Is late living coming of age?

Richard Goodfellow

By Richard Goodfellow, partner, Burness Paull

RETIREMENT living is a hot topic it seems. Not just with those eagerly looking forward to life after the daily grind of earning an honest living, but also increasingly amongst developers, operators and investors as the sector is seen as a valuable business opportunity that has significant potential for growth.

The size and scale of the opportunity is now well documented, and was universally acknowledged by a range of speakers at the recent Property Week Retirement Living conference in London.

It is a sector that is undoubtedly getting its house in order. Retirement communities are springing up across the country and international players are entering the market, using experience gained in other parts of the globe to promote new ideas and challenge conventional thinking.

These initiatives are welcome and should hasten the demise of tired TV lounges and canteen queueing in some of the less inspiring retirement homes where there may be a pressing need to pull the alarm cord.
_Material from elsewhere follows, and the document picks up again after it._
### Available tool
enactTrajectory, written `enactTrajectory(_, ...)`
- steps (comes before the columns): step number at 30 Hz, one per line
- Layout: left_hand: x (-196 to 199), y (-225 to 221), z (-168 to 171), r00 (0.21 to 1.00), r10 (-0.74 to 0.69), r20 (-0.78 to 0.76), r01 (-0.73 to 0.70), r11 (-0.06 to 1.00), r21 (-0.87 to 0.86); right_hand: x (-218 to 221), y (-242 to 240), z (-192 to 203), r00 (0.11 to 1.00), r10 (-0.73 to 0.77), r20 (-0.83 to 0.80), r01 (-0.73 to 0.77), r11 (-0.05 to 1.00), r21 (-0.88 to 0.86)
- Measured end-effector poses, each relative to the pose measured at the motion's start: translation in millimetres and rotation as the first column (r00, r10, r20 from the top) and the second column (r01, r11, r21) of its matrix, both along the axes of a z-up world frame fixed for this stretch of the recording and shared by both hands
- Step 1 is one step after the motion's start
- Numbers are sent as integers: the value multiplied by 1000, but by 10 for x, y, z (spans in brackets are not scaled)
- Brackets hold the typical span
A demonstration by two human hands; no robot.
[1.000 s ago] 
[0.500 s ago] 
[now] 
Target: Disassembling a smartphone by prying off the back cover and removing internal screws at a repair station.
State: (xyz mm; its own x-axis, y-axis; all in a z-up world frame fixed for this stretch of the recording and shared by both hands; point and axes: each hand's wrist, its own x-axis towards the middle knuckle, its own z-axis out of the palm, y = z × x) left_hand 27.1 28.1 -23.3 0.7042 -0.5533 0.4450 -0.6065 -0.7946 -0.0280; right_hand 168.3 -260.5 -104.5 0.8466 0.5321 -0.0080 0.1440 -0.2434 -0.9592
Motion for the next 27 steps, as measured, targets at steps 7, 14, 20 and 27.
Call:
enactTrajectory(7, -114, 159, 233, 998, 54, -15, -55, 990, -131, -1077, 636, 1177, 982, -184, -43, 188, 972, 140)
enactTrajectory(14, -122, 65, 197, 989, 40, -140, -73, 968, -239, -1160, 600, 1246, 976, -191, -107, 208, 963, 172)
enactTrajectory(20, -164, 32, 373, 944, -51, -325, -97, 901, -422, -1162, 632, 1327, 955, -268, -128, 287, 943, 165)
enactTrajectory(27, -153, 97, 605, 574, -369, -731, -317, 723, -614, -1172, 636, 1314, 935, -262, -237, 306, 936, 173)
Retirement communities of the future may well feature intergenerational living. They will be high-quality, well designed developments with health, social and well-being needs all carefully considered and integrated to create desirable new communities.

New financial models are evolving which combine both rental and sale products with varying levels of assisted-living. The new models are attracting institutional investor interest. This makes perfect sense. Long term secure income, underpinned by good quality appreciating capital assets, and maintenance costs all factored into the model from the outset, makes for an attractive investment proposition. Future models may also see energy costs and other living expenses also being rentalised.

Like any new development there are challenges, not least a planning system not yet fully embracing the need for speed and or indeed the impact of an ageing population. But that may be about to change as amendments to the Planning (Scotland) Bill seek to ensure that the planning system delivers new housing specifically aimed at meeting the housing needs of older people. With the possibility of specified targets in new developments, alongside requirements for affordable housing, it is not something which housebuilders will be able to ignore.

The obstacles to entry remain high; not least the dependency in part on the second-hand market and the impact that can have on achieving the required absorption rate to make development viable, particularly when faced with significant upfront costs and a gestation period for a retirement village which is measured in years not months. Rent to rent models may help to mitigate this, but may need reduced upfront capital expenditure from buyers.

The challenges are not only development oriented. A successful retirement community requires to have at its heart a successful operator well versed in understanding the needs of discerning buyers. At the Property Week conference there were some interesting case studies highlighted which recognise and understand how residents want to live.

Combining housebuilder capability with operator expertise is likely to lead to a number of joint-venture models emerging as the market takes shape to meet the pent up demand. It is this blended skill set that seems most likely to succeed and deliver the new intergenerational, late living communities. The perfect places in which to live, rest, play and retire.